You use this within $cond as you either want to transform that value into a matched elment using $arrayElemAt, or alternately recognize the index was not a match. This either returns the aggregated entry ( obtained from earlier matches ) or a "default" value of 0 for the given word.
The final part uses $arrayToObject which transforms an array of objects with properties "k" and "v" in to "key/value" pairs as an object.
So you can ask MongoDB to do it, but the data is actually reduced by the minimal pipeline as shown, so you may as well do it in client code. It's pretty simple, and for JavaScript you just do:
var words = db.wordstuff.aggregate([
{ "$project": {
"_id": 0,
"split": {
"$filter": {
"input": { "$split": [ "$data", " " ] },
"cond": { "$in": [ "$$this", ["bar","foo","baz","blat"] ] }
}
}
}},
{ "$unwind": "$split" },
{ "$group": { "_id": "$split", "count": { "$sum": 1 } }},
]).toArray();
var result = ["bar","foo","baz","blat"].map(
w => ( words.map(wd => wd._id).indexOf(w) !== -1)
? words[words.map(wd => wd._id).indexOf(w)]
: { _id: w, count: 0 }
).reduce((acc,curr) => Object.assign(acc,{ [curr._id]: curr.count }),{})
So if there is anything that's language specific at all, then that would be the part. So if you choose to run the aggregation at it's basics and process the resulting cursor, then the python code would be:
input = ["bar","foo","baz","blat"]
words = list(db.wordstuff.aggregate([
{ "$project": {
"_id": 0,
"split": {
"$filter": {
"input": { "$split": [ "$data", " " ] },
"cond": { "$in": [ "$$this", input ] }
}
}
}},
{ "$unwind": "$split" },
{ "$group": { "_id": "$split", "count": { "$sum": 1 } }},
]))
result = reduce(
lambda x,y:
dict(x.items() + { y['_id']: y['count'] }.items()),
map(lambda w: words[map(lambda wd: wd['_id'],words).index(w)]

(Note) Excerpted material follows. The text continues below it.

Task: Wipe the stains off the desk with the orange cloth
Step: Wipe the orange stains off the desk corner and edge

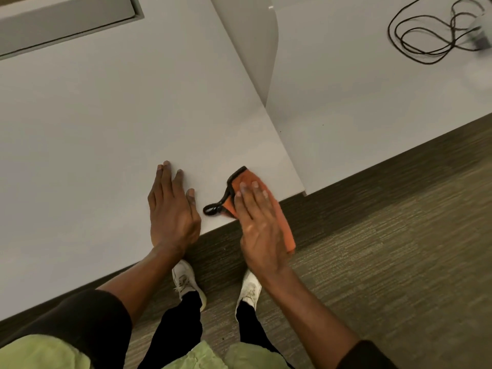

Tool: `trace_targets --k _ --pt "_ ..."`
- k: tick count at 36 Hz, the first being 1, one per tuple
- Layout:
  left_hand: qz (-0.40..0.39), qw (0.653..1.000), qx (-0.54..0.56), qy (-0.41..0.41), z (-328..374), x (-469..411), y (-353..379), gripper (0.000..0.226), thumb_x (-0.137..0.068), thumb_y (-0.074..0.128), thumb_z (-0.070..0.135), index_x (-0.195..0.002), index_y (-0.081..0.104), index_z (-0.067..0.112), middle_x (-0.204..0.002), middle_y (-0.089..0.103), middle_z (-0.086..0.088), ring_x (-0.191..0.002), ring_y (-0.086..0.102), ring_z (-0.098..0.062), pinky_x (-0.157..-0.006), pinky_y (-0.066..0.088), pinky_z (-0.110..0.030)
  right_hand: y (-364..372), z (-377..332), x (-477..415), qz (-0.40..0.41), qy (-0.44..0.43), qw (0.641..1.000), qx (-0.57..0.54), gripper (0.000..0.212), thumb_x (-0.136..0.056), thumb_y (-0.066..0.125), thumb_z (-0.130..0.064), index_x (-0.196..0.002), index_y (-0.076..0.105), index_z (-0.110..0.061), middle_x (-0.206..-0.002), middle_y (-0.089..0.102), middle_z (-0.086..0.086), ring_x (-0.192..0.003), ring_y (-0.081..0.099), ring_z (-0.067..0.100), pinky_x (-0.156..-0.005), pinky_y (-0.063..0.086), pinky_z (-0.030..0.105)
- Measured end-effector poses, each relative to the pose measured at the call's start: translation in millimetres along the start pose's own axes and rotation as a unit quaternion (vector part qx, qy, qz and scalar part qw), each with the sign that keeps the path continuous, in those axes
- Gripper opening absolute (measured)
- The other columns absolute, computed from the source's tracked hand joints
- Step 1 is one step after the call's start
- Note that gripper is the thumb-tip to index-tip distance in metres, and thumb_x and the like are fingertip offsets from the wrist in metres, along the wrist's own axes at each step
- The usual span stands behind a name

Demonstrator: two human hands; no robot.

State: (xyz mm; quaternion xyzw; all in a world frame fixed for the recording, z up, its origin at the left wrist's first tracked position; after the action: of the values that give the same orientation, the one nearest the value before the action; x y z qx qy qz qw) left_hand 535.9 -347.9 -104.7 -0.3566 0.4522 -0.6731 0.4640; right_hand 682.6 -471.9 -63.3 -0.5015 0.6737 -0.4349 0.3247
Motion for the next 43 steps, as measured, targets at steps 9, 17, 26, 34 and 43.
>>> trace_targets --k 9,17,26,34,43 --pt "0.001 1.000 0.006 -0.001 -0.8 -0.1 -1.4 0.061 -0.114 0.024 0.039 -0.166 0.033 0.008 -0.183 0.013 -0.011 -0.171 0.005 -0.026 -0.137 0.011 -0.047 -26.0 70.8 -67.5 0.045 0.108 0.993 0.031 0.069 -0.095 0.049 0.011 -0.161 0.037 -0.006 -0.173 0.029 0.014 -0.164 0.019 0.033 -0.134 0.021 0.048" --pt "0.003 1.000 0.008 -0.002 -0.3 -0.1 -1.4 0.061 -0.113 0.024 0.037 -0.165 0.034 0.007 -0.183 0.014 -0.012 -0.171 0.006 -0.027 -0.137 0.013 -0.048 6.7 -17.4 20.1 -0.004 -0.006 1.000 0.012 0.071 -0.084 0.048 0.005 -0.155 0.044 -0.003 -0.165 0.042 0.019 -0.157 0.032 0.039 -0.122 0.042 0.057" --pt "0.002 1.000 0.003 0.000 0.8 0.4 -1.6 0.059 -0.115 0.027 0.036 -0.166 0.033 0.008 -0.183 0.013 -0.011 -0.171 0.005 -0.025 -0.136 0.009 -0.044 -16.5 46.5 -103.6 0.012 0.052 0.997 0.051 0.067 -0.100 0.047 0.006 -0.164 0.033 -0.010 -0.175 0.025 0.009 -0.165 0.014 0.032 -0.134 0.022 0.046" --pt "-0.002 1.000 0.008 -0.003 1.4 1.1 -2.2 0.055 -0.116 0.033 0.033 -0.166 0.033 0.009 -0.183 0.012 -0.010 -0.171 0.004 -0.025 -0.137 0.010 -0.046 -19.9 35.8 -127.3 0.020 0.024 0.999 0.028 0.068 -0.099 0.043 0.012 -0.163 0.035 -0.008 -0.174 0.026 0.012 -0.165 0.013 0.032 -0.136 0.007 0.042" --pt "-0.004 1.000 0.005 -0.002 4.8 1.3 -4.1 0.054 -0.116 0.034 0.028 -0.165 0.034 0.005 -0.183 0.014 -0.014 -0.171 0.005 -0.029 -0.137 0.011 -0.047 7.6 -16.0 -10.4 -0.048 -0.026 0.998 0.015 0.066 -0.096 0.032 -0.005 -0.162 0.034 -0.007 -0.172 0.030 0.015 -0.163 0.018 0.035 -0.133 0.022 0.053"
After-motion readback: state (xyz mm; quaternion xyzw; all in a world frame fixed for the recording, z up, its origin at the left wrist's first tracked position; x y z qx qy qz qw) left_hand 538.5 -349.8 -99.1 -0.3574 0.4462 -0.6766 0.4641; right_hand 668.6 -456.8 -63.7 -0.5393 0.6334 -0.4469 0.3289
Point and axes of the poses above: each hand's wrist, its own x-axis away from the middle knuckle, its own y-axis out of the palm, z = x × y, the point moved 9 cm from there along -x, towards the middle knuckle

if w in map(lambda wd: wd['_id'],words)
else { '_id': w, 'count': 0 },
input
),
{}
)
And either method pulls out the same result:
{
"bar" : 2.0,
"foo" : 3.0,
"baz" : 1.0,
"blat" : 0.0
}
MapReduce
The alternate case where you don't even have the minimum MongoDB 3.4.0 available is to use mapReduce for the process instead. Again, this needs to be sent to the server as JavaScript, which is generally represented within "strings" in most language implementations ( other than JavaScript itself ):
db.wordstuff.mapReduce(
function() {
this.data.split(' ')
.filter( w => words.indexOf(w) !== -1 )
.forEach( w => emit(null,{ [w]: 1 }) );
},
function(key,values) {
return [].concat.apply([],
values.map(v => Object.keys(v).map(k => ({ k: k, v: v[k] })))
).reduce((acc,curr) => Object.assign(acc,{
[curr.k]: (acc.hasOwnProperty(curr.k))
? acc[curr.k] + curr.v : curr.v
}),{});
},
{
"out": { "inline": 1 },
"scope": { "words": ["bar","foo","baz","blat"] },
"finalize": function(key,value) {
return words.map( w => (value.hasOwnProperty(w))
? { [w]: value[w] } : { [w]: 0 }
).reduce((acc,curr) => Object.assign(acc,curr),{})
}
}
)
And that gives you the same results and really does exactly the same thing. Just a little slower because MongoDB needs to evaluate and process the JavaScript as compared to using it's own native coded methods with the aggregation framework.